Hey there, this is the second time I try to run the A5Miseq pipeline on my 2 .fastq.gz files (Illumina 300 bp paired-end reads, and I got the same following error. (I tried a second time with a more powerful computer). Seemingly the problem occurs almost at the end at the step of detecting missasemblies. I dont know if it is just because I use long illumina reads and I dont have the longread capable version of A5Miseq (which I just discovered the existence), or because my java is somehow not able to allow enough memory to execute the task? Or anything else I can't figure out... I copied the lines near where the error is happening, til the end. Thank you for your help!
[bam_sort_core] merging from 4 files...
[a5] java -Xmx5240m -jar A5qc.jar CD211_A5.s4/CD211_A5.qc.libraw1.sam CD211_A5.crude.scaffolds.fasta CD211_A5.s4/CD211_A5.qc.libraw1.broken.fasta 1 > CD211_A5.s4/CD211_A5.qc.libraw1.qc.out
Exception in thread "main" java.lang.OutOfMemoryError: GC overhead limit exceeded
at java.util.TreeMap.put(TreeMap.java:569)
at java.util.TreeSet.add(TreeSet.java:255)
at org.halophiles.assembly.qc.MatchPoint.addNeighbor(MatchPoint.java:57)
at org.halophiles.assembly.qc.SpatialClusterer.locateNeighbors(SpatialClusterer.java:254)
at org.halophiles.assembly.qc.SpatialClusterer.buildReadPairClusters(SpatialClusterer.java:182)
at org.halophiles.assembly.qc.MisassemblyBreaker.main(MisassemblyBreaker.java:208)
[a5] Error in detecting misassemblies.
labolcf@labolcf:~/Documents/A5Miseq/CD211$
Hi Julian, you are probably using A5-miseq if the pipeline made it to the A5qc step with 300nt reads. What kind of organism are you trying to assemble? If it is a bacterium you can probably just reduce the number of reads for assembly to get a dataset that is small enough to assemble on your machine. If you are hitting memory limits it is likely that you have far more data than necessary or useful for a bacterial genome.
Thanks for the answer!
Yes its bacterial genome, but the fact is that I did not want to haveto modify the original files or do any kind of subsampling of sequences? I tried to allow more memory for java to use, but got the same result, but not sure if I did it in the proper way. I also tried to see what is being done in the perl script, but I am not very very confortable with that language... I was just wondering if the script was setting its own memory usage limits, and if it was of any use trying to change it in my environement variable (because java default is kinda set to much lower memory that is available on my cumputer). What would you suggest if I just want to make it work without reducing number of reads? If I count the number of reads I have in the forward reads file I have 1 552 081 reads
ok, your best bet is to check out the latest source code (important bugfixes), and edit around line 1473 to set the $mem variable to what you desire. Then build a linux package by running the script ./build_pipeline.sh
The default behavior is to use 2/3 of available system memory for java in the qc step.
Sorry to bother that much mr Darling, your hints are helping me very much at that moment..!

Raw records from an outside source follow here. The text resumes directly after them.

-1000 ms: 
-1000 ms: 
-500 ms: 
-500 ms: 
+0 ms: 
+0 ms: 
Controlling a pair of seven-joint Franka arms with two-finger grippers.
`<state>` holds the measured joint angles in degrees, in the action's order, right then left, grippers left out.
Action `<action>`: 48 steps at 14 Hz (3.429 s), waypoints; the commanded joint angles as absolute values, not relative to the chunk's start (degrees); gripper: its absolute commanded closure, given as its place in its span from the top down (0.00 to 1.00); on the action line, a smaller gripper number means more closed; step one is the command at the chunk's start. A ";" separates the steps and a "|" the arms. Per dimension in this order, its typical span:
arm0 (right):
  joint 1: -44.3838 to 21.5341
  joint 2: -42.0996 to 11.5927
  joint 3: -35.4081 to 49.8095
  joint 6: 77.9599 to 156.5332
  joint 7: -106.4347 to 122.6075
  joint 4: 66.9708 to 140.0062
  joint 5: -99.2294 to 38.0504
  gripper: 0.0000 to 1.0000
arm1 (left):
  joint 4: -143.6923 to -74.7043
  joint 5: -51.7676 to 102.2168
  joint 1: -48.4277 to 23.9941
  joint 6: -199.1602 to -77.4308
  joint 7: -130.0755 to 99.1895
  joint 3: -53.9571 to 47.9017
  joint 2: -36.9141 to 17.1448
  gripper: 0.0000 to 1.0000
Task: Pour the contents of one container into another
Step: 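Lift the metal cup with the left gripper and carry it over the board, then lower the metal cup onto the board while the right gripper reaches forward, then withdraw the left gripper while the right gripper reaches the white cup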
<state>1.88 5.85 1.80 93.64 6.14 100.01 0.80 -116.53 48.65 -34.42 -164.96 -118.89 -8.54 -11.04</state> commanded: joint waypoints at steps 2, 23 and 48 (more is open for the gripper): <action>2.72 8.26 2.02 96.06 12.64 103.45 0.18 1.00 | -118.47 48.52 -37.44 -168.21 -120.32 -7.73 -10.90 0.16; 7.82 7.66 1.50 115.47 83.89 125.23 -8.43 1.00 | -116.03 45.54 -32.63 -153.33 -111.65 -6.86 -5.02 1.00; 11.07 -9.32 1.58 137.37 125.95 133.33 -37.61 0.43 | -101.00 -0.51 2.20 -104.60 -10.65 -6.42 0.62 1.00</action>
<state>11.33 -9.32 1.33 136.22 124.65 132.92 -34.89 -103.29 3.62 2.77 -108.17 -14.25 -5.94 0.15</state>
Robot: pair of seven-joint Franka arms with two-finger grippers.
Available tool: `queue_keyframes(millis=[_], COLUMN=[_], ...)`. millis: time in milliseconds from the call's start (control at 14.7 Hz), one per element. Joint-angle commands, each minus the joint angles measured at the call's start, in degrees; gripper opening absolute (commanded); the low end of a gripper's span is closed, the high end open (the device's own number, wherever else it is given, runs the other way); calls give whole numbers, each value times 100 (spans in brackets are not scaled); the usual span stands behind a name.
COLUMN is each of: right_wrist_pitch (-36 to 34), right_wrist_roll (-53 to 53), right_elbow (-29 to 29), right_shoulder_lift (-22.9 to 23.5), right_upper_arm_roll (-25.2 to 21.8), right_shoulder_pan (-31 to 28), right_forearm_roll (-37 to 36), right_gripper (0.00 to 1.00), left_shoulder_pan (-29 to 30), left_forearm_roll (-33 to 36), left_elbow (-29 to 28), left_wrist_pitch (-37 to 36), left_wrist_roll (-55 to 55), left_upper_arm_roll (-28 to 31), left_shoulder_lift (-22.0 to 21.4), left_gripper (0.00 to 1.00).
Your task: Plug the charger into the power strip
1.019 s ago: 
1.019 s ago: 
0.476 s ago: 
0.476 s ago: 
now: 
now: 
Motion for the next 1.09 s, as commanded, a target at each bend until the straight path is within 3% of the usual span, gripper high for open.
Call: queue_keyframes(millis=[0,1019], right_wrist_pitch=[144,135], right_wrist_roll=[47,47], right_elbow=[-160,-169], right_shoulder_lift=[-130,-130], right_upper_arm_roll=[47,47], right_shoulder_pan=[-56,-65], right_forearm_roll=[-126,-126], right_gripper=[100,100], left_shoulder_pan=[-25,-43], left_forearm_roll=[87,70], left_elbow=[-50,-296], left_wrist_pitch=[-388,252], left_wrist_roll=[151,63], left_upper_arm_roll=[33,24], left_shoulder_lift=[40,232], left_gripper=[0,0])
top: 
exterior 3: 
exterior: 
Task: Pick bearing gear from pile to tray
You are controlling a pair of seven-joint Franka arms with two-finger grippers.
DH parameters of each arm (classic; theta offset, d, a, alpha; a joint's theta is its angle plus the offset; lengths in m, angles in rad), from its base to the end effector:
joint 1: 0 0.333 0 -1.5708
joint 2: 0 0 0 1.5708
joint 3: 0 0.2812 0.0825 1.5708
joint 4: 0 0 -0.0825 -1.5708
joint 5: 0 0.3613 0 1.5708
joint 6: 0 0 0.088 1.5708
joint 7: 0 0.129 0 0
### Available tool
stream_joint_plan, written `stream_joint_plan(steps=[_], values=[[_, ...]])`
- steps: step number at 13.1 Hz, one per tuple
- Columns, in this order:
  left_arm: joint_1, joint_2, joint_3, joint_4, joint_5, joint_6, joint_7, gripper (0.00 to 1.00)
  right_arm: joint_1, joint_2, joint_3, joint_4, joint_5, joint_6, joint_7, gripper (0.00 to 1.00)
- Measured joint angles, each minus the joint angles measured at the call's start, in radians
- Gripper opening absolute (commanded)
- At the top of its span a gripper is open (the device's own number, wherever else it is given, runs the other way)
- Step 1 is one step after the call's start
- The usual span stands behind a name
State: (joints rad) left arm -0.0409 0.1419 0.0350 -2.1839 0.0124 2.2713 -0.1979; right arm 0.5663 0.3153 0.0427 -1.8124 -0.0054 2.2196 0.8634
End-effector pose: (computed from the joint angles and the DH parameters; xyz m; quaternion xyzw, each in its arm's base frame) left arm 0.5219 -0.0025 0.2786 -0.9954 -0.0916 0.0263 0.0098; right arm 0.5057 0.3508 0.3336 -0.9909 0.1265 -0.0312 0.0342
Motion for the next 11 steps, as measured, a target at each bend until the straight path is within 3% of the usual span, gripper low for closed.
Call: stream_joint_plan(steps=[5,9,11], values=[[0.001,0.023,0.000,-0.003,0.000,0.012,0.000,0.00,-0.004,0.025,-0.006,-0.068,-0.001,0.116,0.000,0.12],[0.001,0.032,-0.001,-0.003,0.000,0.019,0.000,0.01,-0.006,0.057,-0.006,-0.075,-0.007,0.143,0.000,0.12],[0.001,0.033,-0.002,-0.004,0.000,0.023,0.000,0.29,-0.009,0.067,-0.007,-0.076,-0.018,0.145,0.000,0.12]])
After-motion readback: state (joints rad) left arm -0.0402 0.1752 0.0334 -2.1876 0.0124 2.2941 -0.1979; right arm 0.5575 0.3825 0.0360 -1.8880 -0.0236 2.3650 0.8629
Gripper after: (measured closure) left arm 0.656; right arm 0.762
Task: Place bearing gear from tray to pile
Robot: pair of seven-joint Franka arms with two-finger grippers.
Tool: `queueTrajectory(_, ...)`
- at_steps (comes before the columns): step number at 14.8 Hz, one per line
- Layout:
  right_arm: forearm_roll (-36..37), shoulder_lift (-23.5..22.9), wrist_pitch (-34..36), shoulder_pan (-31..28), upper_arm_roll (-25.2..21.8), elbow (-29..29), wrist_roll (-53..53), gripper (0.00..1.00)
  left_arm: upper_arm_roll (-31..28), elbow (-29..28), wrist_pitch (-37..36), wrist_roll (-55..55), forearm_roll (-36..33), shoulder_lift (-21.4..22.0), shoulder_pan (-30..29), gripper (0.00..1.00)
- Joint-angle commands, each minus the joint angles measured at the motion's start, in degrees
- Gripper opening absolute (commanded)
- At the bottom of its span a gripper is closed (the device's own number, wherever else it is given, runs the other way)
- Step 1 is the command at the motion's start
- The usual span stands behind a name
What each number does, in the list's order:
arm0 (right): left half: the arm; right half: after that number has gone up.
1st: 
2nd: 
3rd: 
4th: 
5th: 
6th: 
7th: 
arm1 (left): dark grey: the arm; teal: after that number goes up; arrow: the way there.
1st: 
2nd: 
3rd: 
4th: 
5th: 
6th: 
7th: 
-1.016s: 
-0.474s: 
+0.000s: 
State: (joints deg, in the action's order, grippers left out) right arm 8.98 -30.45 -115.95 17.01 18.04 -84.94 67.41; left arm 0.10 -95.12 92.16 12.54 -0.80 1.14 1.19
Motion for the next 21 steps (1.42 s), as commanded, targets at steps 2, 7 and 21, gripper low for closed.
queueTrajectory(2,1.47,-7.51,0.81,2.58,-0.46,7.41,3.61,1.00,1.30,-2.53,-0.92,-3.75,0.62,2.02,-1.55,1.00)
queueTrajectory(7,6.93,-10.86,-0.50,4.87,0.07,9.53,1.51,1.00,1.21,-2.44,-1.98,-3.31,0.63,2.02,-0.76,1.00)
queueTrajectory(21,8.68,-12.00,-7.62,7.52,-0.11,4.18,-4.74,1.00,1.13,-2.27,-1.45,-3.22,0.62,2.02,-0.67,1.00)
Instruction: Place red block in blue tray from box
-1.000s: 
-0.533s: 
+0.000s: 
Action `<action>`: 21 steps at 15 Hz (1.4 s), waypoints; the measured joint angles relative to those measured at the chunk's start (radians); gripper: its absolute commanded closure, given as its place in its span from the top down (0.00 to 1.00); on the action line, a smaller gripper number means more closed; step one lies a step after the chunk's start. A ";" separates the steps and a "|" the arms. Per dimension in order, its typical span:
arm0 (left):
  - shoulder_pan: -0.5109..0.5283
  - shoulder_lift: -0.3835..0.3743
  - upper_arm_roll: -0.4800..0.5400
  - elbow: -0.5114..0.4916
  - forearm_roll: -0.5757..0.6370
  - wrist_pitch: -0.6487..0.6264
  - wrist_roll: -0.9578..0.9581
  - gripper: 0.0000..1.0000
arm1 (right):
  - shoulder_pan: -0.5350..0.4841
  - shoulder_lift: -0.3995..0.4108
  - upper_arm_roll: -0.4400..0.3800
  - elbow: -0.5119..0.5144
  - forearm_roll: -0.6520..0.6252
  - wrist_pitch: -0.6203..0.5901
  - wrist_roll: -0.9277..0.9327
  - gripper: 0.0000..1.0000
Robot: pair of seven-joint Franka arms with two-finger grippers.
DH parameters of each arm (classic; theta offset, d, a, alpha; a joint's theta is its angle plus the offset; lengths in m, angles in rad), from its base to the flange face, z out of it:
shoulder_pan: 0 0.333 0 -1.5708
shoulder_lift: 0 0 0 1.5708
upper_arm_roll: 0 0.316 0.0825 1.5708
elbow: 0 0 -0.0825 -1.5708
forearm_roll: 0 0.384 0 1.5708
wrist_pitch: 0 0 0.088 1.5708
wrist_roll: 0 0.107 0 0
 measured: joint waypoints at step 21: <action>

I just downloaded the very recent update : a5_miseq_macOS_20141120.tar.gz
Will this include the very latest source code your just mentioned me? Could you give me some hint on how to update a version of A5-Miseq I have with the new sources codes when they are available? (I am not sure of the procedure... And also, I dont understand the ./buil_pipeline.sh step... and why I do it... ) I know where the lines are, but I am not sure what I should write to be sure I use the most memory I can. (I dont just save the .pl file and use it in the command line). Obviously I have to get more knowledge on functionning with all the languages and good habits to have to make them work.
I also got to read that having a lot of read can indeed make the genome alignment much worse that with few reads... Although I dont understand completely why it does that (Always thought that more reads and longer reads would make things better), I am wondering what could be a good amount of reads to deal with in order to have the optimal genome reconstruction and no problem with memory issues on A5-Miseq. How do you pick the reads to be sure the selection is not biaised? What do you do when you have too much sequence, more than you need?
Last edit: Anonymous 2014-11-20
Hi Julian, these are big questions about sequencing strategy. You're better off asking in a forum like seqanswers or biostars.
./build_pipeline.sh is only needed if you check out the source code with subversion. Since you downloaded an already packaged build you can proceed directly to editing the script at the aforementioned line.